AWS Big Data Blog

Generate security insights from Amazon Security Lake data using Amazon OpenSearch Ingestion

Amazon Security Lake centralizes access and management of your security data by aggregating security event logs from AWS environments, other cloud providers, on premise infrastructure, and other software as a service (SaaS) solutions. By converting logs and events using Open Cybersecurity Schema Framework, an open standard for storing security events in a common and shareable format, Security Lake optimizes and normalizes your security data for analysis using your preferred analytics tool.

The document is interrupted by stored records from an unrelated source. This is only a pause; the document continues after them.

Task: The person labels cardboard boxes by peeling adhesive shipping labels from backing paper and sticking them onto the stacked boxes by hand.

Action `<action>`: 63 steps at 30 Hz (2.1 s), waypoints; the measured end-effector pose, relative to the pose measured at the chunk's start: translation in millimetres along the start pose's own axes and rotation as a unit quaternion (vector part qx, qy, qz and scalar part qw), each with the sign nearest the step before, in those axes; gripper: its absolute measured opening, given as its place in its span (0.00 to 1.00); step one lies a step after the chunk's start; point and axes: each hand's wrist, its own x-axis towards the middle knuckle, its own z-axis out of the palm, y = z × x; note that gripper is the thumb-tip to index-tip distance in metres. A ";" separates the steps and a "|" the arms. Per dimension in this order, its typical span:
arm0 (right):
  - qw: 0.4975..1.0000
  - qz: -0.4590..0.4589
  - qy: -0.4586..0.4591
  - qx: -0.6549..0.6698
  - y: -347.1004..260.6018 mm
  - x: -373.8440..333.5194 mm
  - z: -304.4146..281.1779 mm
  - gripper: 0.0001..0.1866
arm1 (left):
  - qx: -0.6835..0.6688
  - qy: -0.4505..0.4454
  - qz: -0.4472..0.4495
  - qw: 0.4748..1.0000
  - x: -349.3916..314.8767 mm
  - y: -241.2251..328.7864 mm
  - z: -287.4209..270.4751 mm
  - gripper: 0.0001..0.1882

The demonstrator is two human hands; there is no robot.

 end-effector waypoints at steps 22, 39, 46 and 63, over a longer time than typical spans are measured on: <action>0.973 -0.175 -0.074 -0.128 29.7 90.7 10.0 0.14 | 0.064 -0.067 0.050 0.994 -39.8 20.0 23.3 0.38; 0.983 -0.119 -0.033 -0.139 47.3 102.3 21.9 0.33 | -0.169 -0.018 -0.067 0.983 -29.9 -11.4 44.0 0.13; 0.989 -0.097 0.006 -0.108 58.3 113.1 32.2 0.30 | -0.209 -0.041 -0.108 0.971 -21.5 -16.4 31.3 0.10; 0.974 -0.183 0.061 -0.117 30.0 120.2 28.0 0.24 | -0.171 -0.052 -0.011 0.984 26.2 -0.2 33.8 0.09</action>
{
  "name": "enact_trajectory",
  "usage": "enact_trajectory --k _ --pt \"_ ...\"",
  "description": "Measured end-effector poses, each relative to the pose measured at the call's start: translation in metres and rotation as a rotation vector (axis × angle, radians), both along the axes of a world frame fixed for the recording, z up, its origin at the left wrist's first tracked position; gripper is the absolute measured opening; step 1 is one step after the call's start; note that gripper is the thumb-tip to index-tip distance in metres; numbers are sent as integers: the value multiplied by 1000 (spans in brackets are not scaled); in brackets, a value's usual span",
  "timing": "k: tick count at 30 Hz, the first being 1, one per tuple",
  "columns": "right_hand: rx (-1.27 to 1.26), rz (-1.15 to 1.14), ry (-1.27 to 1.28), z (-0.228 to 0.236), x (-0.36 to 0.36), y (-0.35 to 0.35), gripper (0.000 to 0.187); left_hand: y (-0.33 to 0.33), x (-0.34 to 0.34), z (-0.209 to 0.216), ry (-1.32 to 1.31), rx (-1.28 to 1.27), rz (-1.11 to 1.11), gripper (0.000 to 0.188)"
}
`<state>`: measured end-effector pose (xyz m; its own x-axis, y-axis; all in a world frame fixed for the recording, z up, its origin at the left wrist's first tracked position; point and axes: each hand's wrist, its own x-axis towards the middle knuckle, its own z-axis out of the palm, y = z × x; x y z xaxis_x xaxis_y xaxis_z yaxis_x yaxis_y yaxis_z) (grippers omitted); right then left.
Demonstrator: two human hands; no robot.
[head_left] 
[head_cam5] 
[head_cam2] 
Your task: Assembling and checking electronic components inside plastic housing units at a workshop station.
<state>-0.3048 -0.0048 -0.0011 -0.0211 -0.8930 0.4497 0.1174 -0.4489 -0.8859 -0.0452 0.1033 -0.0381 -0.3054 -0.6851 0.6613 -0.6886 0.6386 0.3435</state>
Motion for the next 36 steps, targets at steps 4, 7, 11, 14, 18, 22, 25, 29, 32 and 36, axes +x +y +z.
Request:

Amazon OpenSearch Service continues to be a tool of choice by many enterprises for searching and analyzing large volume of security data. In this post, we show you how to ingest and query Amazon Security Lake data with Amazon OpenSearch Ingestion, a serverless, fully managed data collector with configurable ingestion pipelines. Using OpenSearch Ingestion to ingest data into your OpenSearch Service cluster, you can derive insights quicker for time sensitive security investigations. You can respond swiftly to security incidents, helping you protect your business critical data and systems.

Solution overview

The following architecture outlines the flow of data from Security Lake to OpenSearch Service.

The workflow contains the following steps:

  1. Security Lake persists OCSF schema normalized data in an Amazon Simple Storage Service (Amazon S3) bucket determined by the administrator.
  2. Security Lake notifies subscribers through the chosen subscription method, in this case Amazon Simple Queue Service (Amazon SQS).
  3. OpenSearch Ingestion registers as a subscriber to get the necessary context information.
  4. OpenSearch Ingestion reads Parquet formatted security data from the Security Lake managed Amazon S3 bucket and transforms the security logs into JSON documents.
  5. OpenSearch Ingestion ingests this OCSF compliant data into OpenSearch Service.
  6. Download and import provided dashboards to analyze and gain quick insights into the security data.

OpenSearch Ingestion provides a serverless ingestion framework to easily ingest Security Lake data into OpenSearch Service with just a few clicks.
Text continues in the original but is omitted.